THE STORY – When Ashley asks for a divorce, the good-natured Carey runs to his friends, Julie and Paul, for support. Their secret to happiness is an open marriage; that is, until Carey crosses the line and throws all of their relationships into chaos.
THE CAST – Michael Angelo Covino, Adria Arjona, Dakota Johnson & Kyle Marvin
THE TEAM – Michael Angelo Covino (Director/Writer) & Kyle Marvin (Writer)
THE RUNNING TIME – 100 Minutes
Michael Angelo Covino and Kyle Marvin’s first feature together, “The Climb,” is the kind of ultra-confident, technically impressive debut that gets you noticed. It’s also the kind of film that serves as great preparation for a larger-scale project – each of the film’s seven scenes was shot in one take, with a constantly moving camera and a full ensemble to navigate. To pull something like that off, you need not just a solid concept and screenplay but a crackerjack sense of timing. It makes perfect sense that the dynamic duo would make a broad comedy next, and their sophomore feature “Splitsville” makes good on every bit of promise shown in “The Climb.” Fast and furiously funny, with several impressive one-take wonders scattered throughout, this comedy of manners about two couples in open relationships is far and away the funniest film of the year so far.

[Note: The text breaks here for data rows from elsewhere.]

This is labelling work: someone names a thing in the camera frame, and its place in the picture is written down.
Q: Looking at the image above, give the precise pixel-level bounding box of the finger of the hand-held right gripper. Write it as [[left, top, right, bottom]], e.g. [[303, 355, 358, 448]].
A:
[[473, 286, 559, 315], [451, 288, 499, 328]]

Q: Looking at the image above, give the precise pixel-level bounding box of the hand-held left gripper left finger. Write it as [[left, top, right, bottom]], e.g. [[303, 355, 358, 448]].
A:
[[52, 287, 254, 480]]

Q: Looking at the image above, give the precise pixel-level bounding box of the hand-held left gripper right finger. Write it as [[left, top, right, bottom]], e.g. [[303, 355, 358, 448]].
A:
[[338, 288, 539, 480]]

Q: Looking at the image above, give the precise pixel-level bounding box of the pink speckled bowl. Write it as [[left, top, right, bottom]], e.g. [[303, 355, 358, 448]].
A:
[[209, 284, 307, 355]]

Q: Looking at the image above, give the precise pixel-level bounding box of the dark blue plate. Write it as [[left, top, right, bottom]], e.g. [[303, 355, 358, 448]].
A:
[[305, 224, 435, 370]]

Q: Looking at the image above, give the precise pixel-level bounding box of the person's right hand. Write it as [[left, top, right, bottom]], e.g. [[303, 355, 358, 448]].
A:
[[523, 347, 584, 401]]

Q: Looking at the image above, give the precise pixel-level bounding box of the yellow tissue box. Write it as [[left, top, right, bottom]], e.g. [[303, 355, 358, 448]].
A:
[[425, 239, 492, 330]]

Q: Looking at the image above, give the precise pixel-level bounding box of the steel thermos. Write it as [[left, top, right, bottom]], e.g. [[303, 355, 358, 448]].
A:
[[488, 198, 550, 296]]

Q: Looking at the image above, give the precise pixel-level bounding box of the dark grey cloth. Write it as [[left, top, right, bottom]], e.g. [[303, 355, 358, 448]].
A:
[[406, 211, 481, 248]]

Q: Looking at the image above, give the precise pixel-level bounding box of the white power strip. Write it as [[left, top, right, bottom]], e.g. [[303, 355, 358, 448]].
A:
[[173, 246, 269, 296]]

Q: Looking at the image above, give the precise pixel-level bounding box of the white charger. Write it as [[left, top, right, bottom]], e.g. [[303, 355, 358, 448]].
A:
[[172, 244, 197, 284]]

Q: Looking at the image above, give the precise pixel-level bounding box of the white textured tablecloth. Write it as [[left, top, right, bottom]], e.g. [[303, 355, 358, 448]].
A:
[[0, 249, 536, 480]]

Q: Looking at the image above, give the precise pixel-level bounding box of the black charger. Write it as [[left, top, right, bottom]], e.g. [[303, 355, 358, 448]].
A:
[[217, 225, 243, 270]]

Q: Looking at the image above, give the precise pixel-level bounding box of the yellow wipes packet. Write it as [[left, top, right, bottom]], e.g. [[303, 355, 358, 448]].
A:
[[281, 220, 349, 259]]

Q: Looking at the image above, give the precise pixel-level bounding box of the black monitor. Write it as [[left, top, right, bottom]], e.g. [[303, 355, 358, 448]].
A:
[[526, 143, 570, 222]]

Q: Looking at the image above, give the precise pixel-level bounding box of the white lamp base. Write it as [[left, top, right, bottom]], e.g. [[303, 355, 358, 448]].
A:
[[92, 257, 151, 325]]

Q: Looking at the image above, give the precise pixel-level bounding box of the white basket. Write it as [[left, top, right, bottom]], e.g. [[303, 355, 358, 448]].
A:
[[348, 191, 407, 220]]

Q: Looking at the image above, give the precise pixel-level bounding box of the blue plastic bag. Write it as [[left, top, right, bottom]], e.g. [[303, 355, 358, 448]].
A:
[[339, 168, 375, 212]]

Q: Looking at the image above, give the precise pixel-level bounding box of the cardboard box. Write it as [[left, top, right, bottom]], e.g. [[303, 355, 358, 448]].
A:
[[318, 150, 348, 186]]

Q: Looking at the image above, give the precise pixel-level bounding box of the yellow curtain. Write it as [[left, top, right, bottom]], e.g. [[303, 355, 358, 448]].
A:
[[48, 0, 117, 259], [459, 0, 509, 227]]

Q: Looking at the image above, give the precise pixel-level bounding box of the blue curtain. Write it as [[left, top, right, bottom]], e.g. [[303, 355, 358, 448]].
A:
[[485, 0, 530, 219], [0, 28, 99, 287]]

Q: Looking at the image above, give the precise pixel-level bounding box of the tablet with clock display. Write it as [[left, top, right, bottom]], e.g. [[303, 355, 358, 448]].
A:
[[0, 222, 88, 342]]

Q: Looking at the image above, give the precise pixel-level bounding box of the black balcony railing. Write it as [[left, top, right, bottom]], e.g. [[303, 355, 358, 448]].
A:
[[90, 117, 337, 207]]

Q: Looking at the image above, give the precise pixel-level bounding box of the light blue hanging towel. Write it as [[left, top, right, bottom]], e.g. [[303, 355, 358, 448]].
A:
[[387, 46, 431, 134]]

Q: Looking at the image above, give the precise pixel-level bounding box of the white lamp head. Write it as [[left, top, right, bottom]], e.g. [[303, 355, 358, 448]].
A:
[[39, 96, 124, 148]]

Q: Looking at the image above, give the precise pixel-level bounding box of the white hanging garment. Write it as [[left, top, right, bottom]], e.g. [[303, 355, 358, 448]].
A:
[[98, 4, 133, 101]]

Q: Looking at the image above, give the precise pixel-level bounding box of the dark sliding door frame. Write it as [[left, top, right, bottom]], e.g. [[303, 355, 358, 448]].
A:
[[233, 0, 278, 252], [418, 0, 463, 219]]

It’s also one of the year’s best.
Ashley (Adria Arjona) and Carey (Marvin) seem to be in a loving relationship when we first meet them. Not long after they start doing some truly terrible car karaoke, though, cracks begin to show. After an attempt at getting frisky goes awry, Ashley admits that she has been keeping some feelings to herself these fourteen months that they’ve been married, namely that she may not want to be married anymore. Before she can get even halfway through reading the first draft of the letter she wrote to Carey explaining things, though, he has thrown himself out of the car, running, tumbling, and even swimming the rest of the way to their destination, the country house of Carey’s best friend Paul (Covino) and his wife Julie (Dakota Johnson). After talking through what just happened, Julie and Paul tell Carey that they’ve avoided this kind of thing in their relationship by being open – they can each have sex with other people; they just don’t want to know about it (but if they ask, the other must tell them everything). His mind blown, Carey proposes a similar arrangement to Ashley – after all, they both love each other and don’t want them permanently out of their lives, so there’s no real need for divorce if an open relationship works. But emotions are messy, and open relationships take work. How will Ashley and Carey and Julie and Paul fare as their lives become both freer and more complicated?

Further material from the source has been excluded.